Shortly after being seating, my guest and I were served our Thai Iced Tea ($4.50) and Singha beer ($6.00). Holding true to the Thai recipe, the iced tea was made with tamarind (not cinnamon) and sweetened to perfection with condensed milk.

The next round of service brought our starters: Fresh [spring] Rolls ($7.00) and Squash Fritters ($10).

I was slightly dubious about the rolls, as chicken sausage seemed an unlikely filling. However, they were nicely seasoned with tamarind and the lettuce was layered with mint and Thai basil and the carrots were fresh and crunchy, ensuring that each bite was bursting with flavour. The vermicelli wrapping also proved a healthy alternative to the standard deep fried option.

 

Squash Fritters

 

After seeing several orders fly out of the kitchen since I was seated, it became clear that ordering the Squash Fritters was a must. While fritters aren’t as much of a Thai staple, they went well with ginger, lemongrass and red curry seasoning. The thin strips provided the perfect balance between batter and filling and were piled in an appetizingly high stack on the plate.

For the main course, we opted for Chef’s Special Pad Thai ($15.00), Pad Gra Prao ($13.00) and Khao Soi ($14.00).
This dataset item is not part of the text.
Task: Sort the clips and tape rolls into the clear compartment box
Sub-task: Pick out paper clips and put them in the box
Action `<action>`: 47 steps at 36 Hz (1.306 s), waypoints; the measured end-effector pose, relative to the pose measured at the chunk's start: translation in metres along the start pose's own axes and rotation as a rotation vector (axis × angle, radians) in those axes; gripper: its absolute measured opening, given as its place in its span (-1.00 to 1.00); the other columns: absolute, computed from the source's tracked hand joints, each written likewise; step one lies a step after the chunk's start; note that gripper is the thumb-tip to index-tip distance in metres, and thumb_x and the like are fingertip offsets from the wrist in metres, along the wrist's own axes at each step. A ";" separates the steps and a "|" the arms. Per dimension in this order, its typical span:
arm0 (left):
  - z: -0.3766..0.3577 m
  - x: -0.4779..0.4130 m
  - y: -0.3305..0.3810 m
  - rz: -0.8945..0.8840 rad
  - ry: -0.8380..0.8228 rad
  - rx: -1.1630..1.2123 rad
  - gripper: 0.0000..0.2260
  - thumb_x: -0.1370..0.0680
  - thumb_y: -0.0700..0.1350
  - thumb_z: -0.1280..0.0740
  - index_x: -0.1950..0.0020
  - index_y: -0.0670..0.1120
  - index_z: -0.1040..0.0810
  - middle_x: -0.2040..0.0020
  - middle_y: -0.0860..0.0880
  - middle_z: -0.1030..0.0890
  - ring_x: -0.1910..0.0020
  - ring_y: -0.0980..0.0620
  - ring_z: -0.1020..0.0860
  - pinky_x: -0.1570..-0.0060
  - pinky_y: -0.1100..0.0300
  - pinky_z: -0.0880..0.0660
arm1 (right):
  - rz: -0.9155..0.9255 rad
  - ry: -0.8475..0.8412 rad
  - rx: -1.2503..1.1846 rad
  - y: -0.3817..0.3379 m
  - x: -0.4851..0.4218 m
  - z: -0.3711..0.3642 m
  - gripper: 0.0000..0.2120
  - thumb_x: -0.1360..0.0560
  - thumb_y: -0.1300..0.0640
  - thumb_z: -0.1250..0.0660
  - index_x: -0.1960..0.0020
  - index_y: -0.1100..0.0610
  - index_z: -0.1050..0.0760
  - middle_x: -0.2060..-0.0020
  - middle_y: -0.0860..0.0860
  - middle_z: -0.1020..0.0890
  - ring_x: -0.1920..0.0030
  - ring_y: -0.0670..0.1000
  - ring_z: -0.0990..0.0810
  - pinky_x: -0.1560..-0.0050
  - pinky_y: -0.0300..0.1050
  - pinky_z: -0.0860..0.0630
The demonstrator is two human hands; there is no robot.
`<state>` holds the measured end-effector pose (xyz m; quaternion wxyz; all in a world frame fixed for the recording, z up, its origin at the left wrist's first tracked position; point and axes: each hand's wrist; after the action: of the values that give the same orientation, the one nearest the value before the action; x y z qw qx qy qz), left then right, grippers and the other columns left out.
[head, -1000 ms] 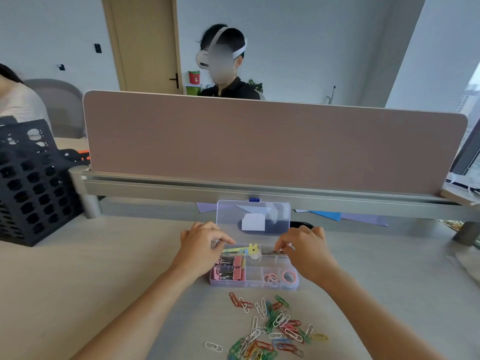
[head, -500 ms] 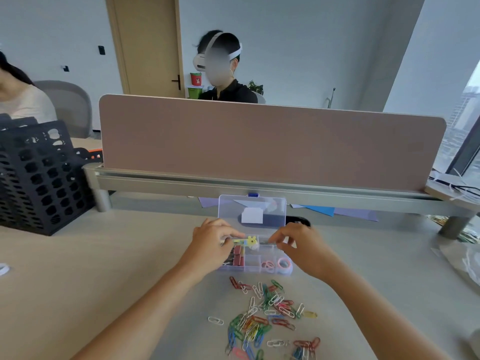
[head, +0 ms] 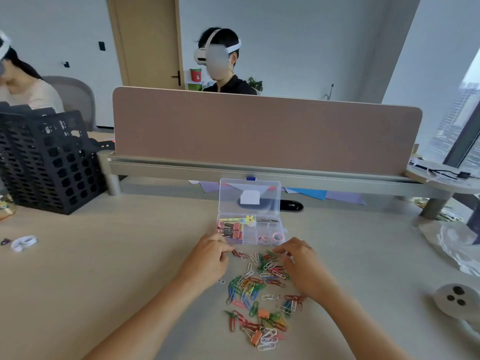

As the chef’s special, I had high hopes for the pad Thai dish and was slightly disappointed to find the rice noodles slightly chewy and undercooked. However, the rest of the dish excelled, with perfectly creamy peanut and tamarind sauce coating generous pieces of chicken along with tofu, egg, chives and beansprouts.

 

Chef's Special Pad Thai

 

Pad Gra Prao is stir-fried minced pork served over rice and topped with a fried egg. The pork was seasoned with basil, but after the Pad Thai’s strong peanut sauce, seemed slightly bland in comparison, despite my adding extra chilis. The egg however, was just soft enough to run into rice once cut, making for well-rounded mouthfuls.

 

Pad Gra Prao

The Khao Soi consisted of braised beef, egg noodles and green onion in a coconut milk soup. It’s then seasoned with red curry and coriander, garnished with spicy noodles and served with a slice of lime. The soup was a delicious consistency and the sweet coconut milk harmonized perfectly with the spicy red curry, coating the noodles and beef to create audible “Mmm”s with each spoonful. While each plate brought some great flavours to the table, the Khao Soi was by far my favourite.

 

Khao Soi

While my guest admittedly chugged through several glasses of water throughout the meal, refill service was slow and despite being seated at the bar, directly across from the bartender, I found myself needing to flag someone down for refills.

 

Although I didn’t finish any of the main dishes, I left the restaurant pleasantly stuffed. Altogether, Khao San Road does an impressive job of creating authentic Thai meals. Well worth the line to get in, even on a busy Friday or Saturday evening, their commitment to quality is highly noticeable. For anyone looking for a Thai meal with friends, it should be a go-to spot.